In H.264, two methods of entropy coding are supported. The first one is Context-Adaptive Variable Length Coding (CAVLC) and the other one is Context-Adaptive Binary Arithmetic Coding (CABAC). In CAVLC, entropy coding performance is superior to the schemes using a single VLC table. CABAC improves the coding efficiency further (approximately 5–15% bit saving) by means of context modeling which is a process that adapts the probability model of arithmetic coding to the changing statistics within a video frame. It is observed from [28] that the encoding time is significantly shorter for CABAC (21s less with a bit-rate of 300 kbps and 43s less with a bit-rate of 1 Mbps) whereas the decoding time is reduced slightly with CAVLC (1.2s less with a bit-rate of 300 kbps and 1.5s less with a bit-rate of 1 Mbps). Concerning the visual quality, the average Y-PSNR is better with CABAC (1.3% better with a bit-rate of 300 kbps and 1.1% better with a bit-rate of 1Mbps).

#### **Inverse Transformation and Quantization**

Since residual data exhibits high spatial entropy, H.264 employs a lossy low-pass discrete cosine transform to develop a compact representation of the residual values.

H.264 also allows variable quantization of DCT coefficients to enhance coding density. In [29], the mapping of a two-dimensional inverse discrete cosine transform (2-D IDCT) onto a word-level reconfigurable Montium processor is described. It shows that the IDCT is mapped onto the Montium tile processor (TP) with reasonable effort and presents performance numbers in terms of energy consumption, speed and silicon costs.

### Intraprediction

Video frames have a high amount of spatial similarity. Intraprediction use previously decoded, spatially-local macroblocks to predict the next macroblock and it works well for low-detail images [18].

### Interprediction

Video frames nearby in time have only small differences. It attempts to capitalize on this similarity by encoding macroblocks in the current frame using a reference to a macroblock in a previous frame and a vector representing the movement that macroblock took to a 1/4 pixel granularity. The decode uses an interpolation process known as motion compensation to generate the prediction value. Fractional motion vectors are interpolated from multiple previous macroblocks.

### **Deblocking Filter**

Lossy compression is used to encode pixel blocks in H.264 and decoding errors appear most visibly at the block boundaries. To remove these visual artifacts, the H.264 CODEC incorporates a smoothing filter into its encoding loop. H.264 also incorporates fine-grained filter control to preserve these edges. With the filter, the blockiness is reduced, while the sharpness of the content is basically unchanged and the subjective quality is significantly improved. The filter reduces bit rate typically by 5-10% compared to the non-filtered video.

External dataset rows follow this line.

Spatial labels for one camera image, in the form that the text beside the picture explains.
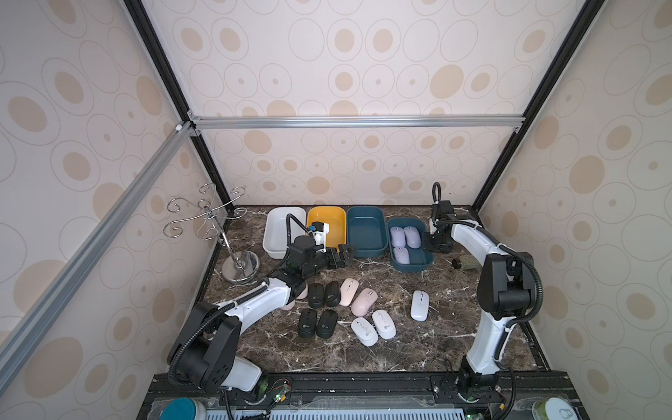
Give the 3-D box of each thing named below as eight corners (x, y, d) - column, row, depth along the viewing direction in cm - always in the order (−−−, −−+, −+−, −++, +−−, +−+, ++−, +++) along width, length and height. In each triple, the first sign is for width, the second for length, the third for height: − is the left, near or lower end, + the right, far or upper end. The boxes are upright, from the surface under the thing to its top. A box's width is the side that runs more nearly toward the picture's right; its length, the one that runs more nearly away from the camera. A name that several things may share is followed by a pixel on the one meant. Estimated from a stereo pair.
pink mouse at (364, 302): (348, 310, 91) (348, 306, 88) (364, 288, 96) (365, 284, 94) (362, 321, 89) (363, 317, 86) (379, 298, 94) (380, 294, 91)
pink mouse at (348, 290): (335, 303, 93) (334, 299, 91) (345, 278, 99) (345, 275, 97) (350, 308, 91) (350, 305, 89) (359, 283, 98) (360, 280, 96)
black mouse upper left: (307, 308, 91) (306, 305, 89) (309, 286, 97) (308, 283, 95) (323, 308, 91) (323, 305, 89) (324, 286, 97) (324, 283, 95)
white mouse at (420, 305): (409, 318, 89) (410, 316, 87) (412, 291, 96) (414, 288, 94) (426, 323, 88) (428, 320, 86) (428, 295, 95) (430, 292, 93)
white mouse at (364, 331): (366, 351, 83) (367, 348, 80) (348, 325, 88) (348, 321, 86) (380, 341, 84) (381, 338, 82) (361, 316, 90) (362, 312, 88)
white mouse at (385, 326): (381, 342, 84) (382, 339, 82) (370, 314, 90) (371, 311, 88) (398, 336, 85) (399, 334, 83) (385, 309, 91) (386, 306, 89)
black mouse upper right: (325, 306, 92) (325, 301, 89) (326, 286, 97) (326, 281, 93) (340, 306, 92) (340, 301, 89) (340, 286, 97) (340, 281, 93)
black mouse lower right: (314, 336, 85) (313, 333, 83) (322, 310, 91) (321, 307, 89) (333, 340, 84) (332, 338, 82) (339, 314, 90) (339, 311, 88)
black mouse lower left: (299, 338, 85) (298, 335, 83) (301, 311, 91) (300, 308, 89) (315, 338, 85) (315, 335, 83) (317, 311, 91) (317, 308, 89)
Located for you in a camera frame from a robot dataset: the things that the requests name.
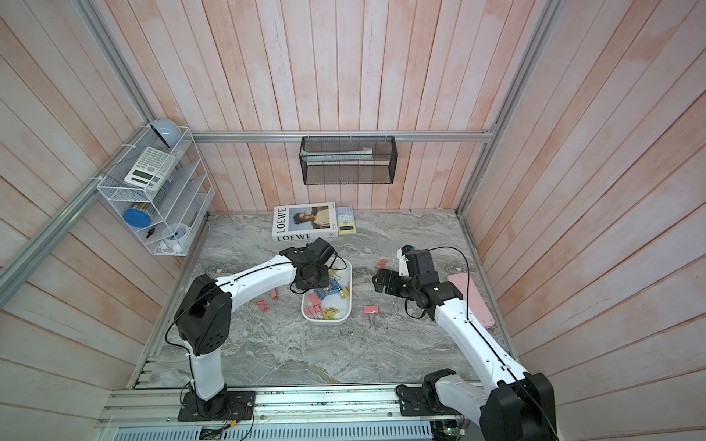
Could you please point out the papers in mesh basket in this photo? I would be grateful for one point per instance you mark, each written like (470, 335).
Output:
(365, 154)

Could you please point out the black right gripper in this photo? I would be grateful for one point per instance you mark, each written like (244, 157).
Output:
(394, 277)

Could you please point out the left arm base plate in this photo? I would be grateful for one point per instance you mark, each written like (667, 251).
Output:
(224, 406)

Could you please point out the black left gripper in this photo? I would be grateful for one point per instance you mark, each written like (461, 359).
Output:
(324, 280)

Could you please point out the blue lid container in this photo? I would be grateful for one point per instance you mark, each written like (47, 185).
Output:
(138, 215)

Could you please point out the white LOEWE book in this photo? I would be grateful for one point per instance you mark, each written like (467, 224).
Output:
(304, 222)

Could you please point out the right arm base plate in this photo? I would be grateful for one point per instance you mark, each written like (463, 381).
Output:
(420, 401)

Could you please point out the yellow blue calculator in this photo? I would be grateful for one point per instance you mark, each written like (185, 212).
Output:
(346, 220)

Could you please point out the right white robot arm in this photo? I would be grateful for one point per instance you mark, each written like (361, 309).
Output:
(510, 403)

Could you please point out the black mesh wall basket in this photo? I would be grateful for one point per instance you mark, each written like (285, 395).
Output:
(380, 171)

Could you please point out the white wire shelf rack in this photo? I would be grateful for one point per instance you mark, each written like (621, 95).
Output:
(185, 196)

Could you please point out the white storage box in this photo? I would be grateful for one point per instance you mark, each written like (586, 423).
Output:
(331, 305)

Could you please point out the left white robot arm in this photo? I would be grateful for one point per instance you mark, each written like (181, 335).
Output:
(203, 319)

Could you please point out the white calculator on shelf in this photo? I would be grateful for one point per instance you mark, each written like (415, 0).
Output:
(150, 170)

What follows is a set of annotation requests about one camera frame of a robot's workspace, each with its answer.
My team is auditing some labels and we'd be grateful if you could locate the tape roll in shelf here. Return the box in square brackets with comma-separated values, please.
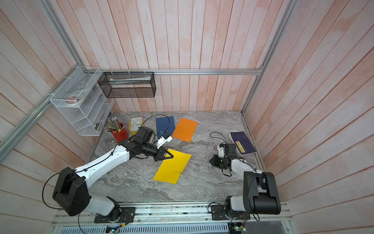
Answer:
[64, 93, 84, 106]

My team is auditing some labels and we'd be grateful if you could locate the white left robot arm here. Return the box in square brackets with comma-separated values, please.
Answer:
[52, 126, 174, 222]

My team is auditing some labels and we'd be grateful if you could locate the orange paper document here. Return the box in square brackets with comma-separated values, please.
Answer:
[172, 118, 198, 142]

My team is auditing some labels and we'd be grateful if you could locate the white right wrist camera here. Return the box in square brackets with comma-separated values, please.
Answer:
[217, 143, 228, 158]

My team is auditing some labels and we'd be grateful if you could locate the dark purple book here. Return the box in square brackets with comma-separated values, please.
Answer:
[229, 131, 257, 155]

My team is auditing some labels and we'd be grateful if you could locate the red metal pencil cup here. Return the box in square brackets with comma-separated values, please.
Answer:
[112, 123, 129, 142]

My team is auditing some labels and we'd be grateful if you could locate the yellow desk clock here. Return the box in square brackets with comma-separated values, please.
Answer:
[129, 117, 144, 135]

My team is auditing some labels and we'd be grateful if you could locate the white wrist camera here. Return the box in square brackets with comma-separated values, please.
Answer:
[156, 132, 172, 149]
[217, 143, 228, 158]

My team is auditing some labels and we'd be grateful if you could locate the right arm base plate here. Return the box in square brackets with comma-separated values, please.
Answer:
[207, 202, 251, 221]

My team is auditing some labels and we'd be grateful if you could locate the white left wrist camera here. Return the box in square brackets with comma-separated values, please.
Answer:
[156, 132, 172, 149]

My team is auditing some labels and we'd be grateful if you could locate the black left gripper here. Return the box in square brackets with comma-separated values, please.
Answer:
[142, 141, 174, 162]

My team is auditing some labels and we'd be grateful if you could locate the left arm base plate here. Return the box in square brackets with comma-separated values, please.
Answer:
[94, 207, 136, 224]

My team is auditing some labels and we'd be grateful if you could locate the aluminium front rail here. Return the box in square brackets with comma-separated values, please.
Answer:
[51, 201, 293, 227]

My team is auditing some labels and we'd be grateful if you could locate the black wire mesh basket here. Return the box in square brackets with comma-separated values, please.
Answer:
[98, 71, 156, 98]

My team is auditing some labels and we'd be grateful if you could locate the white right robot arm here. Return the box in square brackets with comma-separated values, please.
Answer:
[209, 143, 281, 217]

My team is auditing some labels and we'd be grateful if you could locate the yellow paper document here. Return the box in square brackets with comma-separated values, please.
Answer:
[153, 149, 191, 184]

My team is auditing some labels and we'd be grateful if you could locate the blue paper document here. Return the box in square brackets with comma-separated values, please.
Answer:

## 3 Motion Estimation Algorithms

Variable Block Size (VBS) ME allows different MVs for different sub-blocks and can achieve better matching for all sub-blocks and higher coding efficiency than Fixed Block Size ME (FFBSME). It is especially useful for MBs containing multiple objects each with possibly different motion and it can also be useful for MBs with rotation and deformation. VBSME has good RD performance compared with FBSME, but it has huge computational requirement and irregular memory access making it hard for efficient hardware implementation. The H.264 in [19] allows a  $16 \times 16$  MB to be partitioned into seven kinds of sub-blocks as shown in Figure 2.



Fig. 2. Variable block size in H.264/AVC

In [9], three key points are observed for deriving an efficient ME algorithm from optimization theory.

- 1. The initial search point should be as close to optimal solution as possible. This goal can be achieved by exploiting the spatio-temporal correlation of MV fields.
- 2. An efficient update process is necessary to limit the number of SPs or iterations within an acceptable extent.
- 3. Multiple update paths induced by multiple initial points prevent local minimal trapping on multimodal error surface.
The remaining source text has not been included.